チームの説明になってなくないか。帝国を倒したということしかこの説明だと分からないんだが。全チームの紹介しなきゃならないし、こんなもんなのかな。しかし、イナズマイレブンの名前出しても年配の人しか分からないんじゃないか。観客の年齢層の割合が分からないからなんとも言えないけど、知らない人の方が多いだろ。

 

『さらに昨年の優勝校、帝国学園が特別出場枠にて参戦!関東ブロックでの地区予選決勝において、雷門中との死闘を繰り広げながらも惜敗した超名門帝国!特別枠にて王者復活を狙います!』

 

俺達の後に続くのは帝国学園。横に並んだ鬼道に話し掛ける。

 

「もう足はいいのか?」

「問題ない。心配は不要だ。そもそも一回戦には、たとえ足を引きずってでも出場するさ。

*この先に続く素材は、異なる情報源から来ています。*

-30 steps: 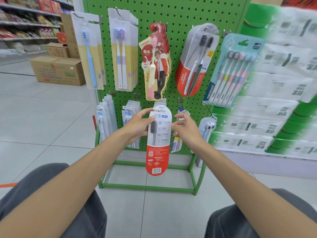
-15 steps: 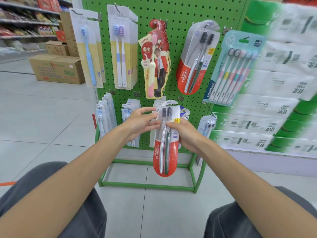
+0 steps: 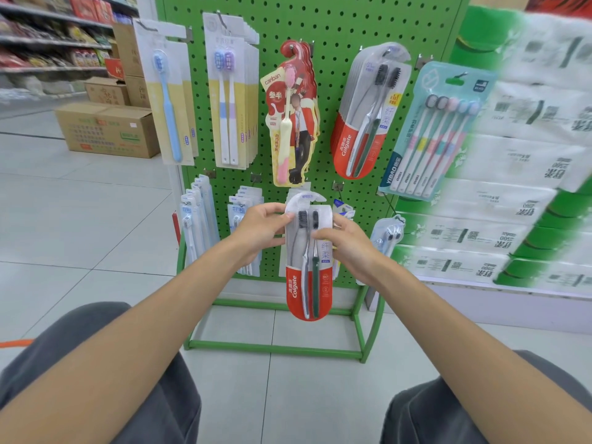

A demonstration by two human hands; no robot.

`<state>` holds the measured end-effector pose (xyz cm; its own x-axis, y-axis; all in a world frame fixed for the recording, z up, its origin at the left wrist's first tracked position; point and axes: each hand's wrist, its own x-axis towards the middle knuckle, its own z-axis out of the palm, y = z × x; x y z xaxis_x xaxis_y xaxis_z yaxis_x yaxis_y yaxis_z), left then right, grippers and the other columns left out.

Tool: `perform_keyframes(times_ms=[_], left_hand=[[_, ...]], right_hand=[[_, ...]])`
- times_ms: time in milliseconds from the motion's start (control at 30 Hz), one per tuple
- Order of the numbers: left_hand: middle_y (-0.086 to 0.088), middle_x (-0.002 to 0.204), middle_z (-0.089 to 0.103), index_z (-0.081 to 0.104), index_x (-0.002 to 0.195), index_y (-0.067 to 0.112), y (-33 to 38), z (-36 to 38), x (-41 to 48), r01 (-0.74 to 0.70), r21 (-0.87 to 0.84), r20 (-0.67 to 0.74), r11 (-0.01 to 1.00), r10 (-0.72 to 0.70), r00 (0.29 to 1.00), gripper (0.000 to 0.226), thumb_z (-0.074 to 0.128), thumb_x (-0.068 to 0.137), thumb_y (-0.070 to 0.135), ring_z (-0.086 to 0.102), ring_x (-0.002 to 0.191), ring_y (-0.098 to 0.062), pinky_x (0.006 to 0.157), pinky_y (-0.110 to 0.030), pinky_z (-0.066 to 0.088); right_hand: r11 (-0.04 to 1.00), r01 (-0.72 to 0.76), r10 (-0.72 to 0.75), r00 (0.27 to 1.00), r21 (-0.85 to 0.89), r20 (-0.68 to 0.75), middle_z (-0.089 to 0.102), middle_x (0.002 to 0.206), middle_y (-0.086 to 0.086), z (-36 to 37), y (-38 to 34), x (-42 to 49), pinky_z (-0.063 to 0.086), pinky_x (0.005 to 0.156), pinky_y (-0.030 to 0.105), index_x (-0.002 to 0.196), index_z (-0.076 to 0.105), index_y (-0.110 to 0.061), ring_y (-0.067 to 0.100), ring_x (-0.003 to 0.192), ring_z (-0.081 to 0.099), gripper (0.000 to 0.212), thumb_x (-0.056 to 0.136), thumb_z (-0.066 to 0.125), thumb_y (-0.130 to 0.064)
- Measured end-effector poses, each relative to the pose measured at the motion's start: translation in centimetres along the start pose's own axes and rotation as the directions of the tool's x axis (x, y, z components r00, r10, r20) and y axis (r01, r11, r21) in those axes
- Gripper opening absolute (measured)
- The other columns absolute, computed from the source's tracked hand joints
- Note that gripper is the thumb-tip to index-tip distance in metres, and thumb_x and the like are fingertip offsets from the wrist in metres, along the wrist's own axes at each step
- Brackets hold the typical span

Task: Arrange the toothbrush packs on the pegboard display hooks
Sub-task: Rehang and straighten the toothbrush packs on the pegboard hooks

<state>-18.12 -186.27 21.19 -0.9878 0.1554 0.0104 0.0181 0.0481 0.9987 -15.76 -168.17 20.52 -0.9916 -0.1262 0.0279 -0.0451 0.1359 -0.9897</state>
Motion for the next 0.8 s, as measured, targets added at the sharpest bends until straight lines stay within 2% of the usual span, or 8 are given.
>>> perform_keyframes(times_ms=[100, 300, 367, 433, 533, 633, 767, 800], left_hand=[[-0.004, 0.109, 0.072, 0.067, 0.113, 0.015, -0.3, 0.0, 0.2, -0.005, 0.054, -0.005, 0.999, 0.005, 1.000, 0.020, 0.063, 0.095, 0.021, 0.067, 0.106, -0.019, 0.093, -0.041, 0.056], [-0.002, 0.116, 0.070, 0.066, 0.117, 0.021, 0.2, 0.6, 0.4, -0.032, 0.089, 0.018, 0.996, 0.031, 0.999, 0.023, 0.059, 0.097, 0.031, 0.065, 0.110, -0.016, 0.095, -0.038, 0.054], [0.001, 0.117, 0.069, 0.062, 0.122, 0.021, 0.9, 0.9, 0.5, -0.043, 0.089, 0.047, 0.995, 0.039, 0.998, 0.032, 0.064, 0.093, 0.036, 0.065, 0.109, -0.013, 0.092, -0.033, 0.054], [0.001, 0.110, 0.071, 0.062, 0.120, 0.022, 1.9, 1.2, 0.4, -0.072, 0.112, 0.078, 0.991, 0.063, 0.995, 0.034, 0.070, 0.089, 0.033, 0.068, 0.102, -0.012, 0.084, -0.029, 0.056], [-0.001, 0.101, 0.073, 0.064, 0.113, 0.023, 3.8, 1.8, 0.5, -0.113, 0.170, 0.063, 0.979, 0.104, 0.993, 0.029, 0.075, 0.086, 0.025, 0.069, 0.099, -0.015, 0.084, -0.033, 0.057], [-0.004, 0.099, 0.073, 0.065, 0.107, 0.018, 6.2, 2.4, 0.5, -0.151, 0.190, 0.035, 0.970, 0.147, 0.989, 0.026, 0.077, 0.083, 0.021, 0.070, 0.098, -0.018, 0.085, -0.037, 0.058], [-0.010, 0.098, 0.074, 0.066, 0.101, 0.014, 9.9, 3.1, 0.3, -0.179, 0.242, -0.021, 0.954, 0.190, 0.982, 0.026, 0.080, 0.080, 0.019, 0.071, 0.092, -0.023, 0.082, -0.042, 0.059], [-0.011, 0.097, 0.074, 0.066, 0.099, 0.013, 10.8, 3.2, 0.3, -0.188, 0.265, -0.041, 0.946, 0.206, 0.978, 0.025, 0.081, 0.079, 0.018, 0.071, 0.090, -0.024, 0.080, -0.042, 0.058]], right_hand=[[0.999, 0.037, -0.035, 0.998, 0.031, -0.053, 0.074, 0.108, 0.003, -0.4, -0.2, 0.0, 0.050, 0.098, 0.053, 0.119, 0.063, -0.017, 0.021, 0.101, 0.069, 0.030, 0.090, 0.067, -0.018], [0.997, 0.058, -0.055, 0.996, 0.044, -0.065, 0.075, 0.103, -0.004, -0.5, -0.5, 0.1, 0.054, 0.092, 0.043, 0.119, 0.064, -0.015, 0.016, 0.097, 0.070, 0.025, 0.095, 0.063, -0.020], [0.997, 0.060, -0.056, 0.996, 0.056, -0.071, 0.074, 0.100, -0.004, -0.8, -0.9, 0.2, 0.055, 0.081, 0.034, 0.119, 0.064, -0.013, 0.012, 0.091, 0.071, 0.024, 0.096, 0.062, -0.017], [0.997, 0.060, -0.057, 0.996, 0.048, -0.072, 0.074, 0.101, -0.002, -1.3, -1.5, 0.2, 0.055, 0.077, 0.032, 0.118, 0.064, -0.014, 0.014, 0.091, 0.072, 0.023, 0.096, 0.061, -0.017], [0.996, 0.086, -0.086, 0.992, -0.007, -0.097, 0.074, 0.106, -0.001, -2.1, -2.9, 0.4, 0.055, 0.084, 0.034, 0.119, 0.065, -0.018, 0.018, 0.098, 0.070, 0.024, 0.095, 0.063, -0.022], [0.986, 0.129, -0.147, 0.970, -0.104, -0.192, 0.071, 0.109, 0.000, -2.9, -5.2, 0.3, 0.050, 0.077, 0.023, 0.123, 0.062, -0.019, 0.012, 0.099, 0.065, 0.031, 0.093, 0.066, -0.025], [0.945, 0.197, -0.271, 0.920, -0.262, -0.283, 0.064, 0.113, 0.000, -3.8, -8.4, 0.6, 0.050, 0.069, 0.015, 0.128, 0.058, -0.017, 0.011, 0.102, 0.060, 0.039, 0.091, 0.068, -0.026], [0.927, 0.216, -0.309, 0.903, -0.307, -0.298, 0.063, 0.113, 0.001, -4.0, -9.3, 0.7, 0.050, 0.071, 0.017, 0.130, 0.057, -0.017, 0.013, 0.103, 0.059, 0.042, 0.091, 0.069, -0.026]])
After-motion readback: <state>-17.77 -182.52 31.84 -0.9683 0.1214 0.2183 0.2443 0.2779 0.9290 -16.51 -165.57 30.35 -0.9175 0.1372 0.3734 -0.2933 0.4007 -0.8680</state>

原作の二の舞にはさせん」

「気合い入ってんな。まあ、相手が相手だし無理もないか。………勝てよ、鬼道」

「ふん、貴様に言われるまでもない」

 

『そして残る最後の一校、推薦招待枠として世宇子中学の参戦が承認されております!』

 

しかし、世宇子中の選手達は姿を見せず。世宇子中のプラカードを持った女の子だけが一人で入場する。……傍から見たら完全に罰ゲームだな。

 

『えー世宇子中学は本日調整中につき、開会式には欠場とのこと』

 

やっぱりこの場に世宇子は出てこないのか。調整中って、いったい何の調整をしてるんだか。しかし、姿を隠しておくメリットって何かあるんだろうか。少なくとも、隣の鬼道が世宇子の名前が出てから、ずっとピリピリしてるから、一応全く効果がないこともないけれど。

 

『以上の強豪達によって、中学サッカーの日本一が決められるのです!』

 

 

────勝つ。この先の原作を守る為にも、まずはこの大会で優勝する。

 

 

────俺は負けない。初戦で世宇子を倒し、決勝で雷門も倒して、もう一度日本一になる。

 

 

────俺が得点王になる為には、何点ぐらい必要だろうか。世宇子の大量得点を計算に入れると、一試合で5得点ぐらい目指した方がいいか。

 

 

それぞれの想いを胸に、フットボールフロンティア全国大会の幕が上がる。